I have a deep respect for Christopher Columbus. I have always felt that, if he had been alive today, he would have turned his curiosity, and desire to discover, inward. I think ole Chris would have been an ultra runner.
In my youth I watched the Olympics on TV in great awe. I wondered how a human could run a mile, it seemed like such a great distance to a small boy. In high school, as a track and field sprinter, I always thought that the “distance runners” were a bit odd. Why would you want to punish yourself on a daily basis and keep running for hours on end? As I grew a bit older, and a lot slower, I turned my attention to running to stay in shape.
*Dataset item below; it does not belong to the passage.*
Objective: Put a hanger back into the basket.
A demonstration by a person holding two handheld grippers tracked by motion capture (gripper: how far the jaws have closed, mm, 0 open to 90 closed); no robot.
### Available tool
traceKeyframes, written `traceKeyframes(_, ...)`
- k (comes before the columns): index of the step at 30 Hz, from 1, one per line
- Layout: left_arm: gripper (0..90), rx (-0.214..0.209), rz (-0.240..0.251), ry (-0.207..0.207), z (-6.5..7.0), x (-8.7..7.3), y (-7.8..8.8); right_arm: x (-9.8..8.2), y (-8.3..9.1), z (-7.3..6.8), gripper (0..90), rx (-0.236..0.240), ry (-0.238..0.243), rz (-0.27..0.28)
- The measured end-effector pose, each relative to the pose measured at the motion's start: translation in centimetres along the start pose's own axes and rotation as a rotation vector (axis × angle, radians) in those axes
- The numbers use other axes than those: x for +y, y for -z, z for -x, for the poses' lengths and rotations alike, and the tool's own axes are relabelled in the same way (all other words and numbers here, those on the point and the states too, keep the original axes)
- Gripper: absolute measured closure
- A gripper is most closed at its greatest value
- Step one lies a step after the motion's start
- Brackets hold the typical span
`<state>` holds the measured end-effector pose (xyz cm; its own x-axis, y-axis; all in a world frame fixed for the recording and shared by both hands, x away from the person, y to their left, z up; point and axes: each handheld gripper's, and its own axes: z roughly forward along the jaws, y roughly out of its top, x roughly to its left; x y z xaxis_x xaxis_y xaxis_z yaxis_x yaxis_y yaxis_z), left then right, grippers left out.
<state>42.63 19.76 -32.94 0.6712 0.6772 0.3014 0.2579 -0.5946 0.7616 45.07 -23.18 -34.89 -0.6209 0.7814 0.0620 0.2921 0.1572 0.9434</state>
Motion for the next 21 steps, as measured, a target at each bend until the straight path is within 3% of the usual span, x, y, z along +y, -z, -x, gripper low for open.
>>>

I trotted along daily and did so for quite a while, until a friend, a friend who I thank and curse til this very day, challenged me to run against him in a 5k race. I never thought him much of an athlete, but he still beat me by 5 minutes. I was so crushed by this defeat, from a perceived lesser athlete, that I took it as a personal challenge to never lose to him again and so began my journey.
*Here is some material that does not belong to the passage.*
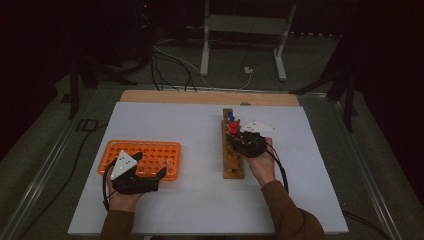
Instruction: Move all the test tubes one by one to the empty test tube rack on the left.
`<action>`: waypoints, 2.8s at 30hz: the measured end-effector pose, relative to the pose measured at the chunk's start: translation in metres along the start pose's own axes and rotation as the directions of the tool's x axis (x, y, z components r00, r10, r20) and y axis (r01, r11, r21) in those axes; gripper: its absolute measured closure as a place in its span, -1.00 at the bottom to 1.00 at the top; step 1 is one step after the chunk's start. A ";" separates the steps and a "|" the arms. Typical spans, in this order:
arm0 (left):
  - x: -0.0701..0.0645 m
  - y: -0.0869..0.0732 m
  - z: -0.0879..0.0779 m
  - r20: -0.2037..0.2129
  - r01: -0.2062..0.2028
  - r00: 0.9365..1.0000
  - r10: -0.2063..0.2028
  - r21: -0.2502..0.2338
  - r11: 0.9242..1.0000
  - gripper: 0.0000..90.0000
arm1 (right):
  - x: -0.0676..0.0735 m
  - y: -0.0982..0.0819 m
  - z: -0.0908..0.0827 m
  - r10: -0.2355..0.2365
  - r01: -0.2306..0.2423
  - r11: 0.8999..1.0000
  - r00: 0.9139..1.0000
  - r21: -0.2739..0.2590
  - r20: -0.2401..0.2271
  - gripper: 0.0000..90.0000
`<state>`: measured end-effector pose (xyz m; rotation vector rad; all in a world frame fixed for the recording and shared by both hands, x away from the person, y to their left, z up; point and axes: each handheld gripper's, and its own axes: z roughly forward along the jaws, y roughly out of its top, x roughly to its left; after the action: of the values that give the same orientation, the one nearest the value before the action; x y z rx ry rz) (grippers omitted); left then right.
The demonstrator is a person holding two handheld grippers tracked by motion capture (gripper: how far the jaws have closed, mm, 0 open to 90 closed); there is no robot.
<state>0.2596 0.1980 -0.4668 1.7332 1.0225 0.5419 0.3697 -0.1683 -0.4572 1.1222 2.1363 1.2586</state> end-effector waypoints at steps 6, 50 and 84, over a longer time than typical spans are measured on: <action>0.000 0.000 0.001 -0.001 0.000 1.000 0.000 0.004 1.000 -1.00 | 0.002 -0.002 0.004 0.002 -0.002 1.000 1.000 0.005 0.022 0.66; -0.047 0.044 0.040 0.023 -0.091 0.996 0.091 0.000 0.996 -0.93 | 0.024 0.037 -0.052 -0.073 0.061 0.992 0.991 -0.115 -0.109 0.66; -0.094 0.049 0.082 0.117 -0.184 0.978 0.173 0.088 0.979 0.45 | 0.079 0.031 -0.029 -0.131 0.128 0.991 0.946 -0.031 -0.296 0.66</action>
<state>0.2887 0.0695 -0.4442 1.9333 0.8335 0.5111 0.3170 -0.1114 -0.4124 0.8121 2.3712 1.4518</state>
Little did I know that my journey would lead me to one discovery after another and continually beckon me into the next unknown. If you are at all like me you were not satisfied with a 5k, half marathon, Ironman, Ultraman or 100k trail run finish. Don’t get me wrong all of those distances are very admirable goals, I celebrated attaining each with great gusto, but all were somewhat anticlimactic for my explorer self. This insidious question of “I have found this, now what is over there” of self discovery has haunted me for a lifetime, and I somehow know it will be the death of me. I constantly struggle to see myself from space, all the while knowing that it will be never possible.
I have to go now, I’m training for that 100. If you too are like Christopher Columbus and we cross paths along the way, say hi. I’ll be easy to spot, I’m the slow guy who seems to be looking for something.